SiteCard is a micro-service, container-ready web platform for creating interactive personal/business web cards with Telegram WebApp integration.
- App Service: Ruby web application. Handles primary site UI, authentication, asset delivery, and gRPC notifications.
- Notification Bot: Python, async Telegram bot (aiogram/telethon, gRPC). Delivers contact forms, manages user authorization, and pushes notifications for site events.
- Database: PostgreSQL service with migration/init scripts. Stores user data, contacts, portfolio, skills, and experience records.

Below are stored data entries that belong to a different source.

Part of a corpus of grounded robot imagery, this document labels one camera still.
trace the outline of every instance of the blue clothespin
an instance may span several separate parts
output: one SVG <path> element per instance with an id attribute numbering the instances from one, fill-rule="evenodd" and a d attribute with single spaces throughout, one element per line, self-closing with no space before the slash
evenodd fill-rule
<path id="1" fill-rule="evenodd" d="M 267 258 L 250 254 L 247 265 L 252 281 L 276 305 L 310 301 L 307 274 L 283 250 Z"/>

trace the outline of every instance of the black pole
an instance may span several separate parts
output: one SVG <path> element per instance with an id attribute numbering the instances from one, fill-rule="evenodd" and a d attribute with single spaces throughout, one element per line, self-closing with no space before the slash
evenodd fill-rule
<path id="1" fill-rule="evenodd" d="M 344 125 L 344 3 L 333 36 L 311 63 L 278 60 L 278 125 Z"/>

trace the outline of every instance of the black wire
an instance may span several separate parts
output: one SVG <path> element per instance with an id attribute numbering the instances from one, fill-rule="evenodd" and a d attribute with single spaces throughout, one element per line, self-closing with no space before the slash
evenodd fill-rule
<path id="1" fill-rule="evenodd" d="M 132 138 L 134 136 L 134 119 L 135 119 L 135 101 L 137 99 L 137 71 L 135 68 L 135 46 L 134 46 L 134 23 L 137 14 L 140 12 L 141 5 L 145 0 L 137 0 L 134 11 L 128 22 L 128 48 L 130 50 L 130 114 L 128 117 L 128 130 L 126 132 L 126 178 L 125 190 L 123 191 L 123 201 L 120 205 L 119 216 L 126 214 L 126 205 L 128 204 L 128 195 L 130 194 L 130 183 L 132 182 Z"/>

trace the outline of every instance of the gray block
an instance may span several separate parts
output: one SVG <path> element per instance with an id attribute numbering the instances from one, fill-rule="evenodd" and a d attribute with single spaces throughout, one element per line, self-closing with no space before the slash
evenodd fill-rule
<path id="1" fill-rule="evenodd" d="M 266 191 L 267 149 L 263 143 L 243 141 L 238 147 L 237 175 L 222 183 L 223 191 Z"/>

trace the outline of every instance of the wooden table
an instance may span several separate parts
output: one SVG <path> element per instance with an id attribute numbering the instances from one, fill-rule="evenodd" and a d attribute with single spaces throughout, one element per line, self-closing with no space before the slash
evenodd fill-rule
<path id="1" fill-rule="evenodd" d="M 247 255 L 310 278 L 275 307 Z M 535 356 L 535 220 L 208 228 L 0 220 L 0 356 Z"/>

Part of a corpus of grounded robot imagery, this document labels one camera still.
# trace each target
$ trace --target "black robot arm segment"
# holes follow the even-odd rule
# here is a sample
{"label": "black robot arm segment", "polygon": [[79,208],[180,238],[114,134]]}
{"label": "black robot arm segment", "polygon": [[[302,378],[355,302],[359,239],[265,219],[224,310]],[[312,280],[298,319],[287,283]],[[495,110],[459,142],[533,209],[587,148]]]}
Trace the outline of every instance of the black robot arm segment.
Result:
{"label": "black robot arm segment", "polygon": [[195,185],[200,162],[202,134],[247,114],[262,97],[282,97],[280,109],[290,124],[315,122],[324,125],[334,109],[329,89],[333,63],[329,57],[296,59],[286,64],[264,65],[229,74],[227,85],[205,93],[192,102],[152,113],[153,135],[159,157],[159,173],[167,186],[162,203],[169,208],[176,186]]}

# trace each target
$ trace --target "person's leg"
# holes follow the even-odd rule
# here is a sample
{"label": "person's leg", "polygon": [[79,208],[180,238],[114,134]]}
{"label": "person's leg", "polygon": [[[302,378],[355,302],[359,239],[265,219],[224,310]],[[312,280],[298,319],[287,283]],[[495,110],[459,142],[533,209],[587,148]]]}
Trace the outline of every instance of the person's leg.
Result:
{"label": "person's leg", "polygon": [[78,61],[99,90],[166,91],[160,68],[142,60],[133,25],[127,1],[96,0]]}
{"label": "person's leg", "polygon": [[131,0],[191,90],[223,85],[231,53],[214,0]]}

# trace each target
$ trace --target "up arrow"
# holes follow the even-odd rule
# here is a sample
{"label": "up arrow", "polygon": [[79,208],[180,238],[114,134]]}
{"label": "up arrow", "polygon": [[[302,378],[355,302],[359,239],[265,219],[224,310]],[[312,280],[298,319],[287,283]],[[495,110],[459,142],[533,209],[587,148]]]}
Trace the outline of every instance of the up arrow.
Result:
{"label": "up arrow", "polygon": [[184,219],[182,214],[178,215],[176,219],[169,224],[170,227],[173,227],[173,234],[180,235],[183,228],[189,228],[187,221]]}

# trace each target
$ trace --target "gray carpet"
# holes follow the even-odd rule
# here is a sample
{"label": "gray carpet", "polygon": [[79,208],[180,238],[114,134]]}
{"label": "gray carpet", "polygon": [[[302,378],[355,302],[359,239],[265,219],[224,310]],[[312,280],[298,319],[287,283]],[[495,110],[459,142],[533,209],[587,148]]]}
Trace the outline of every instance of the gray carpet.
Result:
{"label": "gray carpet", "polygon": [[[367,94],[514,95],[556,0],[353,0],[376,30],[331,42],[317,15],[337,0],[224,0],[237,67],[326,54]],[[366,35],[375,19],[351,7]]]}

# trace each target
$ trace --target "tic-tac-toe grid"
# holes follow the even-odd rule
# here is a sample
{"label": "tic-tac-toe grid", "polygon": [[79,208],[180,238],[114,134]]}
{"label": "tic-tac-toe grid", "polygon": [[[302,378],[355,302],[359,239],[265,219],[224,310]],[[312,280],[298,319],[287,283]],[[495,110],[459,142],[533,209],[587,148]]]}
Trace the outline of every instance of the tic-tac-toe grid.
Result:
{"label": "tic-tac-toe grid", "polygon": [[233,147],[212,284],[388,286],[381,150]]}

- Keygen Utility: Containerized Go + OpenSSL tool to generate PQC admin keys (setup/maintenance).
-
Clone the repository:
git clone https://github.com/Mournweiss/site-card.git cd site-card -
Place SSL certificates:
All your SSL certificates (in .crt format: domain, root, intermediate, etc.) and private key (.key) provided by your certificate authority or domain registrar must be put inside the
certs/directory in the project root. NGINX will automatically detect and process all.crtfiles for use as the certificate chain, and only a single.keyfile (the main private key) must be provided.Note: NGINX ONLY accepts certificates in
.crtformat (not in.der,.p7bor.p7c). Do NOT place.csrfiles (certificate signing requests) insidecerts/. They are only used to request certificates from a Certificate Authority and are not needed by NGINX or the running site. -
Prepare and run orchestration script:
chmod +x build.sh ./build.sh
build.sh arguments:
--docker, -d Use docker-compose backend orchestration --podman, -p Use podman-compose as orchestrator --telegram-token, -t ARG Inject a Telegram bot token into .env (required) --domain, -dmn ARG Inject a public domain name into the .env file (required) --no-keygen, -n Skip admin key generation --foreground, -f Run containers in foregroundNote:
build.shautomatically selects an available orchestration engine if no specific option is given. To force a specific orchestrator, use the--podman/-por--docker/-dargument as needed. -
Access app:
- Main site (HTTP): http://localhost:9292
- Telegram Bot: as specified by
NOTIFICATION_BOT_TOKEN.
SiteCard supports two deployment modes based on SSL certificate and DOMAIN configuration:
-
DEV_MODE (local HTTP): If the project does not find valid SSL certificates and key file in the
certs/directory, it automatically runs in development mode, exposing the main site via local HTTP on the port specified byNGINX_HTTP_PORT(default: 9292). This mode is intended for local testing and development only. -
PROD_MODE (global HTTPS): If valid SSL certificate chain files and a private key are present in the
certs/directory, and theDOMAINvariable is properly configured, the platform runs securely in production mode, serving the site globally over HTTPS on the port specified byNGINX_HTTPS_PORT(default: 9393).
Note: Mode selection is performed automatically at project startup, no manual intervention is required beyond managing the certificate/key files and configuration.
This project uses the userdata/ directory (Docker volume) to support runtime file updates without rebuilding containers, enabling dynamic management of:
-
avatar.<ext>- user avatar (must be exactly namedavatarwith one of the supported extensions (png,jpg,jpeg); extension must match theimage_extfield in the database tableavatars) -
CV.pdf- user CV/resume in PDF format -
favicon.ico- site favicon for browser tab and branding
PRIVATE_KEY_PATH— Absolute path to the admin's private key (default: /certs/private_key.der).PUBLIC_KEY_PATH— Absolute path to the admin's public key (default: /certs/public_key.pem).WEBAPP_SECRET_PATH— Absolute path to the private key file used for JWT/WebApp token signing/validation (default: /certs/webapp_secret.der).KEYS_ENCRYPTION— Algorithm for admin keypair generation; must match platform requirements (default: ML-KEM-512).DOMAIN— Public domain (for links and Telegram WebApp integration).NOTIFICATION_BOT_TOKEN— Telegram Bot token from @BotFather.DEBUG— Enable debug output (true/false).PROJECT_NAME— Project identifier, used as prefix for names of all services and orchestration objects (containers, networks, volumes) in the stack (default: site-card).NGINX_HTTPS_PORT— Port for NGINX HTTPS using in PROD_MODE (default: 9393).NGINX_HTTP_PORT— Port for NGINX HTTP using in DEV_MODE (default: 9292).RACKUP_PORT— Internal Ruby backend port (default: 9191).NOTIFICATION_BOT_PORT— gRPC port for notification bot microservice (default: 50051).